À ce sujet, Monseigneur C.P. Choquette rapporte aux pages 392 et 393 de son ouvrage publié en 1930 sous les titre de Histoire de la Ville de Saint-Hyacinthe que : « La tradition conserve le souvenir d’un pont volant construit à Saint-Hyacinthe vers 1812, par M. Jean Germain dit Patin-Germain, père, je pense, de nos estimés contemporains MM. Johnny et Noël Germain. La loi exemptait du service militaire le propriétaire d’un pont ou d’un bac-passeur. Le pont de M. Germain, bâti sur chevalets, occupait à peu près la place du pont actuel de la rue Concorde. Les chevalets mis en place après les grandes eaux du printemps étaient enlevés à l’approche de l’hiver. Le pont fixe, paraissant sur une gravure de Saint-Hyacinthe datée de 1826 et que l’on voit sur une vignette de ce volume, fut probablement l’œuvre du même M. Germain qui, dans l’acte de mariage de sa fille, en 1822, est qualifié «menuisier, constructeur et propriétaire du premier pont jeté sur l’Yamaska». En 1837, l’unique pont de Saint-Hyacinthe était connu sous le nom de pont L’Hérault ou L’Heureux et appartenait à M. Charles L’Heureux qui fut mêlé, vers 1850, à toutes les transactions concernant les terrains de la rive sud depuis La Providence jusqu’à Saint-Joseph ».
À l’époque du « pont volant », vers 1812, il n’était pas encore question de former une corporation municipale pour l’administration d’un territoire rural ou urbanisé. Même quelques années plus tard, cette structure d’inspiration britannique ayant fait l’objet d’une recommandation dans le rapport de Lord Durham, à Londres, en 1840, était vue d’un œil soupçonneux par les Canadiens qui étaient d’avis qu’il s’agissait d’un moyen de les asservir à la Reine d’Angleterre.
Pendant 230 ans, l’autorité locale avait été limitée à la présence d’un capitaine de milice qui, auprès des habitants, exerçait des charges de la nature de celles des actuels inspecteurs municipaux. Ce fonctionnaire devait aussi assister le grand voyer pour obliger les habitants à fournir des journées de corvée aux fins d’entretenir les chemins et de construire des ponts. Les Canadiens étaient satisfaits de cette forme d’administration peu coûteuse.

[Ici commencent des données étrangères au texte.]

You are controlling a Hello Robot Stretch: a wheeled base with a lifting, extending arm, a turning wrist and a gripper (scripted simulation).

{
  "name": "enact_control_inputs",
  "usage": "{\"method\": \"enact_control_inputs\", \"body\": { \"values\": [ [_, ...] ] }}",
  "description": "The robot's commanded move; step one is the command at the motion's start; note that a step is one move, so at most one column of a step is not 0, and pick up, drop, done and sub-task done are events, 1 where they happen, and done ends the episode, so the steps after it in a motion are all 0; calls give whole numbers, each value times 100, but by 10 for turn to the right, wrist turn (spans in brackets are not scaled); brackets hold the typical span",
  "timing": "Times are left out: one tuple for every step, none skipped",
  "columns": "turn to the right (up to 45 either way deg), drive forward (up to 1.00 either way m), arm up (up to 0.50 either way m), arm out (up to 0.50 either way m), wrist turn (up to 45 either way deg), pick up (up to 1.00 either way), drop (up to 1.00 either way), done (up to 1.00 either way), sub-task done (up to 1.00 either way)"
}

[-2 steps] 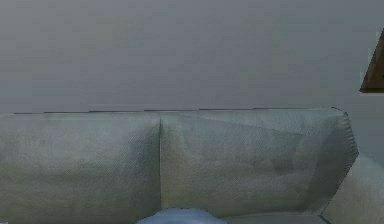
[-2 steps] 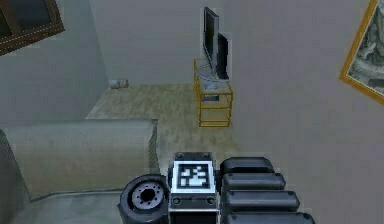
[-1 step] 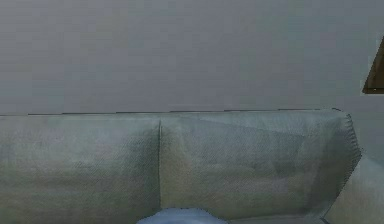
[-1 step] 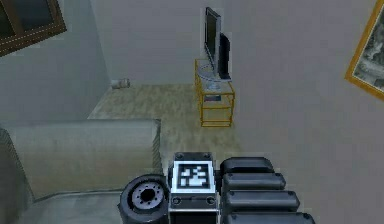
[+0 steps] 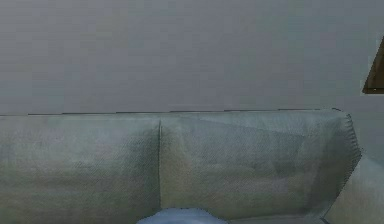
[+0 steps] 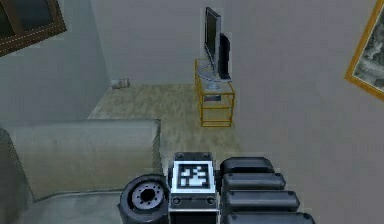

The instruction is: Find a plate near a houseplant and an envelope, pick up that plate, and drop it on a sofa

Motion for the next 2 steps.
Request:
{"method": "enact_control_inputs", "body": {
  "values": [
    [0, 0, 0, 0, 390, 0, 0, 0, 0],
    [0, 0, -24, 0, 0, 0, 0, 0, 0]
  ]
}}
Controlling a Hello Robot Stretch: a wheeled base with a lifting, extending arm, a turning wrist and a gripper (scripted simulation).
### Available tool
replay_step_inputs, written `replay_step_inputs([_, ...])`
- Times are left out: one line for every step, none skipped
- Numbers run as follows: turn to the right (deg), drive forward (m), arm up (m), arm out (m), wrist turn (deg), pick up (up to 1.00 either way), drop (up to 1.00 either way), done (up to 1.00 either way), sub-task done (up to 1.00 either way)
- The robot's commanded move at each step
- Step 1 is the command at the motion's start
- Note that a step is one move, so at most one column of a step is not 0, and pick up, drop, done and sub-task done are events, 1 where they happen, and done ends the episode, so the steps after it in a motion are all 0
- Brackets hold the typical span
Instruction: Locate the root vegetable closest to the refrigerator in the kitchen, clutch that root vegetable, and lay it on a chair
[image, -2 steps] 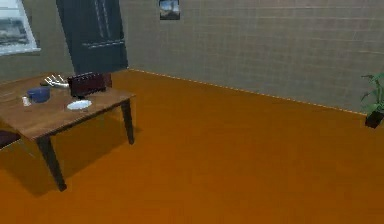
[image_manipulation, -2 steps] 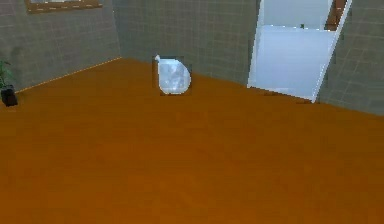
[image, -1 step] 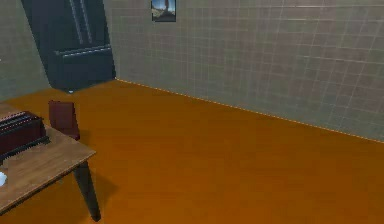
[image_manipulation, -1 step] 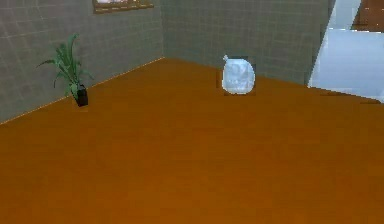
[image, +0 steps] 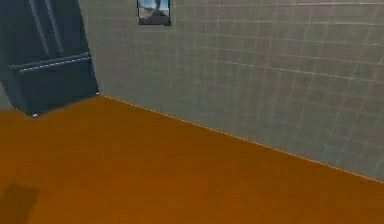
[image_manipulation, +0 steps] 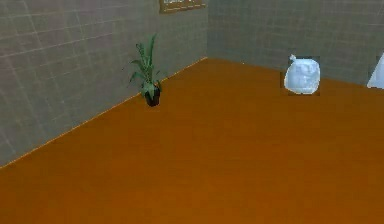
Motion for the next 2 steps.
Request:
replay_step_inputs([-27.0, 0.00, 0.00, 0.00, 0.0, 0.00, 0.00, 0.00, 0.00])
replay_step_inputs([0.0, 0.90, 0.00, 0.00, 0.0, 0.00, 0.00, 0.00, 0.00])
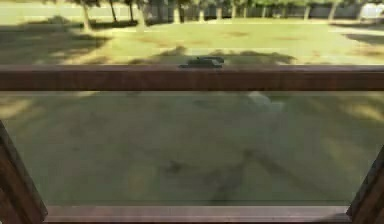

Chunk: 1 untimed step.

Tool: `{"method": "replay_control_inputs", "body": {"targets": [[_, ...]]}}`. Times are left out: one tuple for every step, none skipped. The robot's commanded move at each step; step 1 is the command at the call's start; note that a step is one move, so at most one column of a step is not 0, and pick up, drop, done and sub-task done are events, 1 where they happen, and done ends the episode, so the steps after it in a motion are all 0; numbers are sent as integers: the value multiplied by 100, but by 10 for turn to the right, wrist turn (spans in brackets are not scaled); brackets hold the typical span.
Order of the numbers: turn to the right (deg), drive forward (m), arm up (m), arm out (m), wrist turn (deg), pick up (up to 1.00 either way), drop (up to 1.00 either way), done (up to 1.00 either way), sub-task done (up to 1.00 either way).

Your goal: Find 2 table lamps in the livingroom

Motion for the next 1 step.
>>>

La seule organisation locale où le peuple possède une voix, soulignait Lord Durham, ce sont les fabriques qui pourvoient à l’entretien et aux réparations des églises catholiques.
Lord Durham proposait donc de créer des organisations municipales élues par « les habitants tenant maison » avec des pouvoirs de règlementation pour la construction, l’amélioration et la surveillance des chemins, des ponts, pour l’établissement d’enclos publics pour le pacage du bétail, pour déterminer la suffisance de toutes clôtures, pour soutenir les personnes pauvres.
Cette recommandation de confier au peuple le contrôle de ses affaires locales était accompagnée d’un pouvoir de taxation qui faisait peur à tout le monde : la première réaction fut de percevoir la municipalité comme « une machine à taxer » que leur imposait le conquérant.
Pendant une quinzaine d’années, les lois et ordonnances se sont succédées pour tenter de former des corporations locales, des conseils de comté, d’organiser des élections. Les Canadiens français n’étaient pas habitués à cette forme de gouvernement local et choisirent de se conformer aux directives de l’Opposition qui étaient, à l’époque, d’opposer à ces lois, comme à l’Acte d’union, une force d’inertie, c’est-à-dire de ne rien faire.
Finalement, avec le passage du temps, les mentalités ont changé et la méfiance s’est estompée. À partir de la loi de 1855, l’institution est devenue un pouvoir exercé avec une satisfaction évidente par les élus locaux et largement acceptée par les contribuables en raison des services qui leur sont rendus et cela malgré les taxes dont ils se plaindront toujours abondamment.
Illustration:
Le village de Saint-Hyacinthe en 1837, dessin de P. Renaud-Blanchard. C.-P. Choquette. Histoire de la Ville de Saint-Hyacinthe, p. 133.